1. Project Title & Team Information

Title:  Accident Risk Analysis: Urban vs. Rural Populations

Team Members: Dave Woodford, Tim Mai, Matt Dolin, and Phillip Roman

#TO DO: Team Members Table (Name, Role, Skills, Contribution)

2. Project Definition & Motivation

Objective: "Does accident frequency increase in high-population counties? Do factors differ between rural and metro areas?"

Stakeholders: Dept of Transporation, Railroad Administration, Railroad companies, local municipaliteis, and the public

Potential Application: A risk-assessment tool or "safe travel" dashboard


# 3. Data Sources & Selection

To investigate the relationship between population density and rail safety, we selected two primary datasets that allow for a granular geospatial analysis at the county level.

### **Source A: Rail Equipment Accident/Incident Data (Form 54)**
* **Publisher:** Federal Railroad Administration (FRA) / Department of Transportation (DOT)
* **Period:** 2012 - Present (Filtered for schema consistency)
* **URL:** [DOT Open Data Portal](https://data.transportation.gov/Railroads/Rail-Equipment-Accident-Incident-Data-Form-54-/85tf-25kj/about_data)
* **Justification & Selection Criteria:**
    * **Authoritative Record:** This dataset is the federal standard for reportable rail accidents.
    * **Reporting Threshold:** We acknowledge that this dataset excludes minor incidents. Inclusion is based on a monetary reporting threshold (adjusted annually for inflation, approx. $12,000+ in recent years), ensuring our analysis focuses on events with significant economic impact or infrastructure damage.
    * **Temporal Cut-off:** We restricted our analysis to data starting from **2012**. While the FRA updated their reporting schema in June 2011, we excluded the entire transition year to ensure maximum data integrity and consistent definitions for key variables like `TERRITORY`.

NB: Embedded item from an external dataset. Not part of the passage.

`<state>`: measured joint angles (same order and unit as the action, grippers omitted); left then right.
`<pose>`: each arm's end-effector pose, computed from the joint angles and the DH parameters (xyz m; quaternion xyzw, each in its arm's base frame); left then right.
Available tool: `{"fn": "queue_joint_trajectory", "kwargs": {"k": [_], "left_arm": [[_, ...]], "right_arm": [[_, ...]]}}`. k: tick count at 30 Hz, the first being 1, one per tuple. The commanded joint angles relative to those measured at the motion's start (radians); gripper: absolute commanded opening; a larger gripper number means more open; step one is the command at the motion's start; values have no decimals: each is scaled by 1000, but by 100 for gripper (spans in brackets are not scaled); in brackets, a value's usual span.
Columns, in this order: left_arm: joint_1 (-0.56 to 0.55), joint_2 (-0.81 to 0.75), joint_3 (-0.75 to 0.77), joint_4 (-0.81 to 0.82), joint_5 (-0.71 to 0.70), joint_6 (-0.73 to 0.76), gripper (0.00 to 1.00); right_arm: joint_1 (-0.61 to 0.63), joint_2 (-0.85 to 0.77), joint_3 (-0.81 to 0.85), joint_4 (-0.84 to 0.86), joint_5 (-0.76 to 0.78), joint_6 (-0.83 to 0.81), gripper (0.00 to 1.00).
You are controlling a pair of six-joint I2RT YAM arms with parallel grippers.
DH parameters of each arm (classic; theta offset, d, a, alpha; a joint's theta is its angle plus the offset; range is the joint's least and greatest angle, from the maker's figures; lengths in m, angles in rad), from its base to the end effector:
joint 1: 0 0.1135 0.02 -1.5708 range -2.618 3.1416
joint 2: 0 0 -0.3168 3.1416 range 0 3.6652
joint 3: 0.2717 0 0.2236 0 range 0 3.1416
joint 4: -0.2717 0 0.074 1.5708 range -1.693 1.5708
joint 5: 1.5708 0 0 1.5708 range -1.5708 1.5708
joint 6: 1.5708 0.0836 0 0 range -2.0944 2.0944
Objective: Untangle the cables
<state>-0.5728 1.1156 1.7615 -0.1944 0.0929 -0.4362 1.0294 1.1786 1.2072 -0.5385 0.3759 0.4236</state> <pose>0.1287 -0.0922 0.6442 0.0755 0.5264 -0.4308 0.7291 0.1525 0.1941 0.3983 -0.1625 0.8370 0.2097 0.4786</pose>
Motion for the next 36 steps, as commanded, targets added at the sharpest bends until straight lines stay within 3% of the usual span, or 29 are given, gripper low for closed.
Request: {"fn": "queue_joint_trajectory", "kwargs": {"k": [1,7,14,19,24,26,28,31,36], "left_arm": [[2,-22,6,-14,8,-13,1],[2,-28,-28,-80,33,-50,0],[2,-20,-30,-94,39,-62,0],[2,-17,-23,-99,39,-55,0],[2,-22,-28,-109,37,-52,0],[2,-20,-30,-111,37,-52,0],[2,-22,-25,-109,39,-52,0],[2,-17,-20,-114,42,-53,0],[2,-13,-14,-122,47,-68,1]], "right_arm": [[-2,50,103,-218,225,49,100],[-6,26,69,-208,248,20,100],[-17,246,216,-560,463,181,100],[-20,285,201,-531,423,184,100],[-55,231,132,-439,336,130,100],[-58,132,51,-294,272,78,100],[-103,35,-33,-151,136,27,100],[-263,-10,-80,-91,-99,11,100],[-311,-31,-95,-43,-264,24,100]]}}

### **Source B: Rural-Urban Continuum Codes (2023)**
* **Publisher:** USDA Economic Research Service (ERS)
* **Period:** 2023 Edition
* **URL:** [USDA ERS Data Products](https://www.ers.usda.gov/data-products/rural-urban-continuum-codes)
* **Justification (USDA vs. US Census):**
    * **Superior Granularity:** Standard US Census data relies on simple population counts. The USDA RUCC system classifies counties into a 9-point scale based on distinct *environmental* factors.
    * **The "Adjacency" Factor:** Crucially, this dataset distinguishes rural counties by their **adjacency to metropolitan areas**. This is vital for our analysis, as we hypothesize that rural counties adjacent to major transit hubs face different rail traffic risks than isolated rural counties—a nuance that standard census counts would miss.

In [13]:
# Libraries
import pandas as pd
import seaborn as sns
import matplotlib.pyplot as plt
import numpy as np

sns.set_theme(style="whitegrid")

# Load data
rail_accident_path = "../data/raw/Rail_Equipment_Accident_Incident_Data_(Form_54)_20260114.csv.zip"
population_path = "../data/raw/Ruralurbancontinuumcodes2023.csv"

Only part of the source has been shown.